Description of the task -
Should a line below contain the word "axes", report it.
'''
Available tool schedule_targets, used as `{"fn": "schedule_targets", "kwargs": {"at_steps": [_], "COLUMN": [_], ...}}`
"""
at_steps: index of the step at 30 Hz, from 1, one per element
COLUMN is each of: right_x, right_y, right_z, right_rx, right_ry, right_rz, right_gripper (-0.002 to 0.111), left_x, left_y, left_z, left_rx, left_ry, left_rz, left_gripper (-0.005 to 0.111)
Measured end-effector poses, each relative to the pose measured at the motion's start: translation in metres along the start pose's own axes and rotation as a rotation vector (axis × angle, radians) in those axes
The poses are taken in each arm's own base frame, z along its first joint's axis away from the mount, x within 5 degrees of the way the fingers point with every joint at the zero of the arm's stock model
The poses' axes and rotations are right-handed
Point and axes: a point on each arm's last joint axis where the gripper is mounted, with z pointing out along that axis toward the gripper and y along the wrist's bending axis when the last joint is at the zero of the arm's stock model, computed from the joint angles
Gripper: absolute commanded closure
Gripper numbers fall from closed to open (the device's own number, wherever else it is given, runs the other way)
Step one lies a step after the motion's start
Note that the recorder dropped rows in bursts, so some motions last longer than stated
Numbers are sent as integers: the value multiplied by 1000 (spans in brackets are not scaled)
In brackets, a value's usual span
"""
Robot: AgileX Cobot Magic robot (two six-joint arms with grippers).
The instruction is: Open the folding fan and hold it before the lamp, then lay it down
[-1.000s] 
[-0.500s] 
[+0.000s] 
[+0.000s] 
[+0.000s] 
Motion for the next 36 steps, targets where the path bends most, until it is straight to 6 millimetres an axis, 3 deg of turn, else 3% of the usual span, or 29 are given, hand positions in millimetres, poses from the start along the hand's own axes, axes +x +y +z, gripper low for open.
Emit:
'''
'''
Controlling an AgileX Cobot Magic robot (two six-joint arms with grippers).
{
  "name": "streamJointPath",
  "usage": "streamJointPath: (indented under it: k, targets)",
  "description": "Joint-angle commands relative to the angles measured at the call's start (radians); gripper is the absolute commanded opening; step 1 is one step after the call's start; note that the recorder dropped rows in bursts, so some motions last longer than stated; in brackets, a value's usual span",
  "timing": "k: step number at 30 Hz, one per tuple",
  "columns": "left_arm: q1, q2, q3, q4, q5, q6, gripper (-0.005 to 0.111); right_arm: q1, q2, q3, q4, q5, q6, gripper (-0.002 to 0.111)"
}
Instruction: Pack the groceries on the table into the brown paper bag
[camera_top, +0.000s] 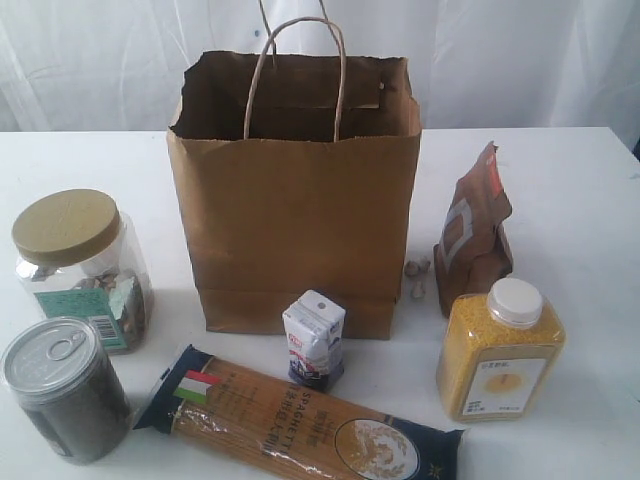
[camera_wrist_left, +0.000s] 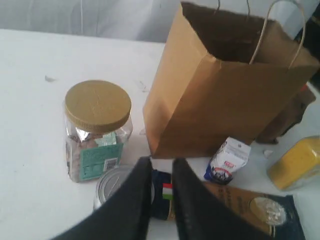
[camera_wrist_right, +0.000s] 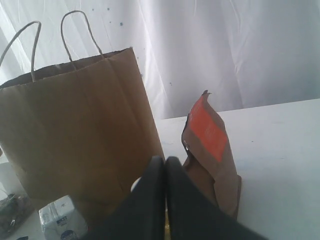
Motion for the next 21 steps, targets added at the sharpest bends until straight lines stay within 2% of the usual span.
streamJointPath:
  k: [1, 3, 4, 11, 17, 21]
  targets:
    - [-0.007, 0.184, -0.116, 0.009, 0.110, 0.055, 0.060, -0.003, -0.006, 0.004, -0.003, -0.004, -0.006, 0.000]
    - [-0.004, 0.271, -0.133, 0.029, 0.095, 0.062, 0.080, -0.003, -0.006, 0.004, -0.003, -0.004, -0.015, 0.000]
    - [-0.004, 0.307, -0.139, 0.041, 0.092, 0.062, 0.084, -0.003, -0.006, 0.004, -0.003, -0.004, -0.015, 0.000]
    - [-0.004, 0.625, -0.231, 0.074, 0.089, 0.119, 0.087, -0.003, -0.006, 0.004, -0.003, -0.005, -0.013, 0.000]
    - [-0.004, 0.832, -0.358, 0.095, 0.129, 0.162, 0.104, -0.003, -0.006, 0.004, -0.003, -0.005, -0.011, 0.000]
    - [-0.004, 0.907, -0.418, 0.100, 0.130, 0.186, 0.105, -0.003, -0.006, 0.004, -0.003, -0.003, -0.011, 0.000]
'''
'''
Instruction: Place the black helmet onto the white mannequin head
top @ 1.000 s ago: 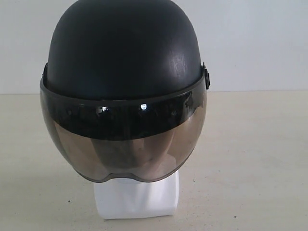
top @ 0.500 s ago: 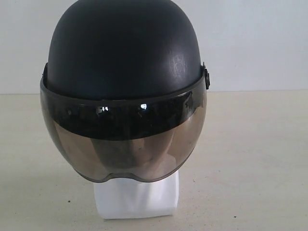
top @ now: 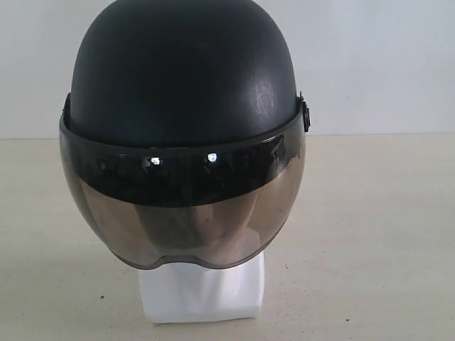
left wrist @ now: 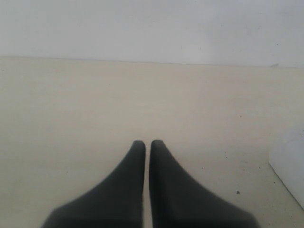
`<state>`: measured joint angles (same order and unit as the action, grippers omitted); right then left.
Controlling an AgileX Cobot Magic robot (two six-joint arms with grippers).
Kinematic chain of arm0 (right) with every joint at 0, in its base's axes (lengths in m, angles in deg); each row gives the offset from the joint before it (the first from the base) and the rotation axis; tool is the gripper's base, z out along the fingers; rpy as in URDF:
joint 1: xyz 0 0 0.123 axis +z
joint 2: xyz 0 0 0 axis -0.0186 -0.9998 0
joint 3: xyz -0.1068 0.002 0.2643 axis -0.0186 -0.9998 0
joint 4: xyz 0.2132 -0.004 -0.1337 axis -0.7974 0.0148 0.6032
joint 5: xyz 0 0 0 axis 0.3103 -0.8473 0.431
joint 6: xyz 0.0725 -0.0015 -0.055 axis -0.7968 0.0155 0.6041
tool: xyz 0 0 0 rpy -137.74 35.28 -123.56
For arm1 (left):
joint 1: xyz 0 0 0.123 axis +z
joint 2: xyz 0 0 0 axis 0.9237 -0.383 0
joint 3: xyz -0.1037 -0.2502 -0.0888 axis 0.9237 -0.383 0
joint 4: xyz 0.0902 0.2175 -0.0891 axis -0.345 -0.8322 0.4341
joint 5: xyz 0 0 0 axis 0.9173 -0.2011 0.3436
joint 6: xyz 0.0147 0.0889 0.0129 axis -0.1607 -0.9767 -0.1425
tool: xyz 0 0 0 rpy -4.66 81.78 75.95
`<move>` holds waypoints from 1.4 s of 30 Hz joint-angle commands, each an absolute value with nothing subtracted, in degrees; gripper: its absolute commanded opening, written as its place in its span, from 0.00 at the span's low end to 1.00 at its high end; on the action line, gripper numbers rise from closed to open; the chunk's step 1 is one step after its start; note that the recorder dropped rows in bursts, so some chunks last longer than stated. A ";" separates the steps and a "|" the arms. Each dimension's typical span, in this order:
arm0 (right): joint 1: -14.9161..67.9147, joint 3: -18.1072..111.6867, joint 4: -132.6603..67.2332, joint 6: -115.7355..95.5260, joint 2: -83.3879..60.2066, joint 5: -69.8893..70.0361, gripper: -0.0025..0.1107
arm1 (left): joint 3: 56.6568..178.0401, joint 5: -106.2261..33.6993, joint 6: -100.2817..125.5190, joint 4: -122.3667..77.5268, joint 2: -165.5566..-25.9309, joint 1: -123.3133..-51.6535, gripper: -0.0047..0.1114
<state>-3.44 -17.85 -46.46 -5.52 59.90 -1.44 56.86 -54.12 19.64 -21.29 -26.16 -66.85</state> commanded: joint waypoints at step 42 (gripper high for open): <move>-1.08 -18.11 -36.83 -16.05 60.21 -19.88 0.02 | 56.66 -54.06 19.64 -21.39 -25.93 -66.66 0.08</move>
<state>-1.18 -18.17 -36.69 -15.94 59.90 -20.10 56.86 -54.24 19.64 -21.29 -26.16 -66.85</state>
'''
Completed task -
Measured end-effector poses, each relative to the pose measured at the motion's start: translation in metres along the start pose's own axes and rotation as a rotation vector (axis × angle, radians) in those axes
The poses' axes and rotations are right-handed
Point and axes: a point on each arm's last joint axis where the gripper is mounted, with z pointing out along that axis toward the gripper and y along the wrist's bending axis when the last joint is at the zero of the arm's stock model, computed from the joint angles
Motion for the next 36 steps, targets where the path bends most, until it is straight to 6 millimetres an axis, 3 deg of turn, else 3% of the usual span, or 29 are given, hand positions in millimetres, poses from the start along the hand's own axes, axes +x +y +z, gripper low for open.
Kinematic chain of arm0 (right) with every joint at 0, in its base's axes (lengths in m, angles in deg); each row gives the offset from the joint before it (the first from the base) and the rotation axis; tool is the gripper's base, z out along the fingers; rpy as in URDF:

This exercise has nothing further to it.